What is the number of lines below that include "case"? Give that number alone.

━━━━━━

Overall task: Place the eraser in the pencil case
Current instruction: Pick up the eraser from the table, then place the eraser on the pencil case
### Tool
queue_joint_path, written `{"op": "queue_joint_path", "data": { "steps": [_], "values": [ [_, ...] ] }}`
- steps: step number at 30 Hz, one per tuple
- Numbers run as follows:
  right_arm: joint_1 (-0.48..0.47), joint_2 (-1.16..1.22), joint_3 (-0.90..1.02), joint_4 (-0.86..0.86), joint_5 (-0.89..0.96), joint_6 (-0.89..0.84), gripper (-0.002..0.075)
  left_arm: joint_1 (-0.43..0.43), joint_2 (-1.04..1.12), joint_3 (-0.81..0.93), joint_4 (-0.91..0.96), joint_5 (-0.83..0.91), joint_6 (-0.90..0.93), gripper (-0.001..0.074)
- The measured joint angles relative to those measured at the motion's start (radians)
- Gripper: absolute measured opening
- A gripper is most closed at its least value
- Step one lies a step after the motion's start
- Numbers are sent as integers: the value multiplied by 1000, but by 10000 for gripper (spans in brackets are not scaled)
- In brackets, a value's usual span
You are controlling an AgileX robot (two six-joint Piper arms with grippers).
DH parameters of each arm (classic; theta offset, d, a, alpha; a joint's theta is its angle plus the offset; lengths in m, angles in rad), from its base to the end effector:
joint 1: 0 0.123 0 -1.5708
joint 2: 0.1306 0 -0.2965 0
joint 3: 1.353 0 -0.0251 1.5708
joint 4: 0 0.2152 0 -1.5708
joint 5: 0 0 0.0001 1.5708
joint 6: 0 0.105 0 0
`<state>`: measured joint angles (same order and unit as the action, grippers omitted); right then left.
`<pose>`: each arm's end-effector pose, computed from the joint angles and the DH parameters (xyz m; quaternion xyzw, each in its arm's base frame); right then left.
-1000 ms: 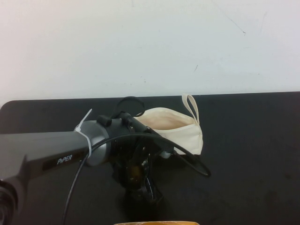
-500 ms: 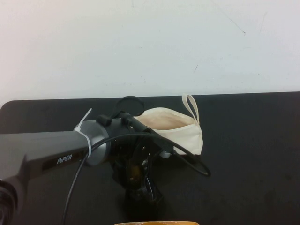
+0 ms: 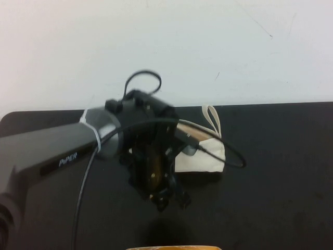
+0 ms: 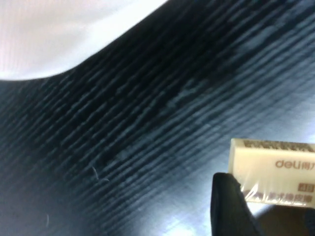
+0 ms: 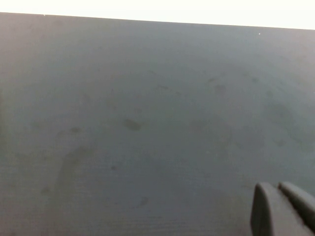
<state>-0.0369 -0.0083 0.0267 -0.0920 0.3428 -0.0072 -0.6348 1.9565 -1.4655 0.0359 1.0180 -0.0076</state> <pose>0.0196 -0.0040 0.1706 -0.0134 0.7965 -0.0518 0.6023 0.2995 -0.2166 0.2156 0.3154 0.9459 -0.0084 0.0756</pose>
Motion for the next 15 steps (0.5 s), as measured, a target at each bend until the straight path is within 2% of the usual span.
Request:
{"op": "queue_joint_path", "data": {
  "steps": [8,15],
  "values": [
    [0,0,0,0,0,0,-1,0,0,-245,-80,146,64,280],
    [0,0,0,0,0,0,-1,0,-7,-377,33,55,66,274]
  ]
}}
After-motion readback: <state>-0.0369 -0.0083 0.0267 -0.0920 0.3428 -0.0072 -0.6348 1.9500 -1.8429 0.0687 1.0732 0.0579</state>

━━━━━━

(Written solution):
2